**RECORDS FOR THIS TASK:**

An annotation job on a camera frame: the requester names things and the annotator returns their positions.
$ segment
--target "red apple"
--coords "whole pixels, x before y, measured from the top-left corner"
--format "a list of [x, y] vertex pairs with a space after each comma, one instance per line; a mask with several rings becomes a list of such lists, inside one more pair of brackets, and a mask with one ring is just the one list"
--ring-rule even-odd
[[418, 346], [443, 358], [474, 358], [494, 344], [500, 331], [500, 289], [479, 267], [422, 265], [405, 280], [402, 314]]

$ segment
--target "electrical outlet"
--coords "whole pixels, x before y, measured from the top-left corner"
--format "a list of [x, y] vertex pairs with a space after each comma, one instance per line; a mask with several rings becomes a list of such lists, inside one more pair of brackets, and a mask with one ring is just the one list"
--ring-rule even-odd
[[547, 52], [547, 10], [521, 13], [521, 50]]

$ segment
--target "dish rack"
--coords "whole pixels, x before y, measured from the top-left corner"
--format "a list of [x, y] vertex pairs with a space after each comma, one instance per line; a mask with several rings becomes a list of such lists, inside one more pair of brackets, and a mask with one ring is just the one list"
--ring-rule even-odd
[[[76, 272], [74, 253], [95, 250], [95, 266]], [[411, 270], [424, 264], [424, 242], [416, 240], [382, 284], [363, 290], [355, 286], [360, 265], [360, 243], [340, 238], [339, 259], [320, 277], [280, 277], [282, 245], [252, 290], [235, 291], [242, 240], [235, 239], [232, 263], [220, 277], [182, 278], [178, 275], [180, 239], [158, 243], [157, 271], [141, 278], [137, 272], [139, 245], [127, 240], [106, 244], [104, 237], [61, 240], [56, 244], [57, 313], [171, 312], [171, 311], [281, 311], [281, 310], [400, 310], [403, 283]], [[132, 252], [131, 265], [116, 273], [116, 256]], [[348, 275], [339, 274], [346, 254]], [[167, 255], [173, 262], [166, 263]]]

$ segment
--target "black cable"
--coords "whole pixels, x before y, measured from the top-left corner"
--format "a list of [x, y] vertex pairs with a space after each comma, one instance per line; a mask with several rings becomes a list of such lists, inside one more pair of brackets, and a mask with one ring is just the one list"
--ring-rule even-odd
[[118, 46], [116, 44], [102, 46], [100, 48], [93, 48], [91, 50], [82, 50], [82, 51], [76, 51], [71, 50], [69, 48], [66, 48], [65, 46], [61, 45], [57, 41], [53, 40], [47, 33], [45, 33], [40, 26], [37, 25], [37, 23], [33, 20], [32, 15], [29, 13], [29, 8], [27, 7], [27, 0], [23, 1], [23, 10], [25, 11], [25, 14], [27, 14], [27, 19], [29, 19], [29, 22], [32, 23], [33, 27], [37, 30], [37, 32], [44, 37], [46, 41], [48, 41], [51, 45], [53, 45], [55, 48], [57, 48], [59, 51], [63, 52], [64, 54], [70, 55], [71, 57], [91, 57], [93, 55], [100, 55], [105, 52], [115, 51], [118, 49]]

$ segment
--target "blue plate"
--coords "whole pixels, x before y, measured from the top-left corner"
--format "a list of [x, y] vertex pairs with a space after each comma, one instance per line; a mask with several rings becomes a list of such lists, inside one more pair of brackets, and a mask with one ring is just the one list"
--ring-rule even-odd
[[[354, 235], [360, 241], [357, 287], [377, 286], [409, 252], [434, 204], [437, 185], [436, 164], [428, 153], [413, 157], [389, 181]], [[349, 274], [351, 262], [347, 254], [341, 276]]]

**TASK STATEMENT:** All of the material should appear again, reproduced word for word.

**ANSWER TO THE PROBLEM:**
An annotation job on a camera frame: the requester names things and the annotator returns their positions.
$ segment
--target "red apple"
--coords "whole pixels, x before y, measured from the top-left corner"
--format "a list of [x, y] vertex pairs with a space after each comma, one instance per line; a mask with several rings becomes a list of such lists, inside one more pair of brackets, and a mask with one ring is just the one list"
--ring-rule even-odd
[[418, 346], [443, 358], [474, 358], [494, 344], [500, 331], [500, 289], [479, 267], [422, 265], [405, 280], [402, 314]]

$ segment
--target "electrical outlet"
--coords "whole pixels, x before y, measured from the top-left corner"
--format "a list of [x, y] vertex pairs with a space after each comma, one instance per line; a mask with several rings becomes a list of such lists, inside one more pair of brackets, and a mask with one ring is just the one list"
--ring-rule even-odd
[[547, 52], [547, 10], [521, 13], [521, 50]]

$ segment
--target "dish rack"
--coords "whole pixels, x before y, measured from the top-left corner"
--format "a list of [x, y] vertex pairs with a space after each comma, one instance per line; a mask with several rings becomes a list of such lists, inside one more pair of brackets, and a mask with one ring is just the one list"
--ring-rule even-odd
[[[76, 272], [74, 253], [95, 250], [95, 266]], [[411, 270], [424, 264], [424, 242], [416, 240], [382, 284], [363, 290], [355, 286], [360, 265], [360, 243], [340, 238], [339, 259], [320, 277], [280, 277], [282, 245], [252, 290], [235, 291], [242, 240], [235, 239], [232, 263], [220, 277], [182, 278], [178, 275], [180, 239], [158, 243], [157, 271], [141, 278], [137, 272], [139, 245], [127, 240], [106, 244], [104, 237], [61, 240], [56, 244], [57, 313], [171, 312], [171, 311], [281, 311], [281, 310], [400, 310], [403, 283]], [[132, 252], [131, 265], [116, 273], [116, 256]], [[348, 275], [339, 274], [346, 254]], [[167, 255], [173, 262], [166, 263]]]

$ segment
--target "black cable"
--coords "whole pixels, x before y, measured from the top-left corner"
--format "a list of [x, y] vertex pairs with a space after each comma, one instance per line; a mask with several rings becomes a list of such lists, inside one more pair of brackets, and a mask with one ring is just the one list"
--ring-rule even-odd
[[118, 46], [116, 44], [102, 46], [100, 48], [93, 48], [91, 50], [82, 50], [82, 51], [76, 51], [71, 50], [69, 48], [66, 48], [65, 46], [61, 45], [57, 41], [53, 40], [47, 33], [45, 33], [40, 26], [37, 25], [37, 23], [33, 20], [32, 15], [29, 13], [29, 8], [27, 7], [27, 0], [23, 1], [23, 10], [25, 11], [25, 14], [27, 14], [27, 19], [29, 19], [29, 22], [32, 23], [33, 27], [37, 30], [37, 32], [44, 37], [46, 41], [48, 41], [51, 45], [53, 45], [55, 48], [57, 48], [59, 51], [63, 52], [64, 54], [70, 55], [71, 57], [91, 57], [93, 55], [100, 55], [105, 52], [115, 51], [118, 49]]

$ segment
--target "blue plate"
--coords "whole pixels, x before y, measured from the top-left corner"
--format "a list of [x, y] vertex pairs with a space after each comma, one instance per line; a mask with several rings becomes a list of such lists, inside one more pair of brackets, and a mask with one ring is just the one list"
--ring-rule even-odd
[[[354, 235], [360, 241], [357, 287], [377, 286], [409, 252], [434, 204], [437, 185], [436, 164], [428, 153], [413, 157], [389, 181]], [[349, 274], [351, 262], [347, 254], [341, 276]]]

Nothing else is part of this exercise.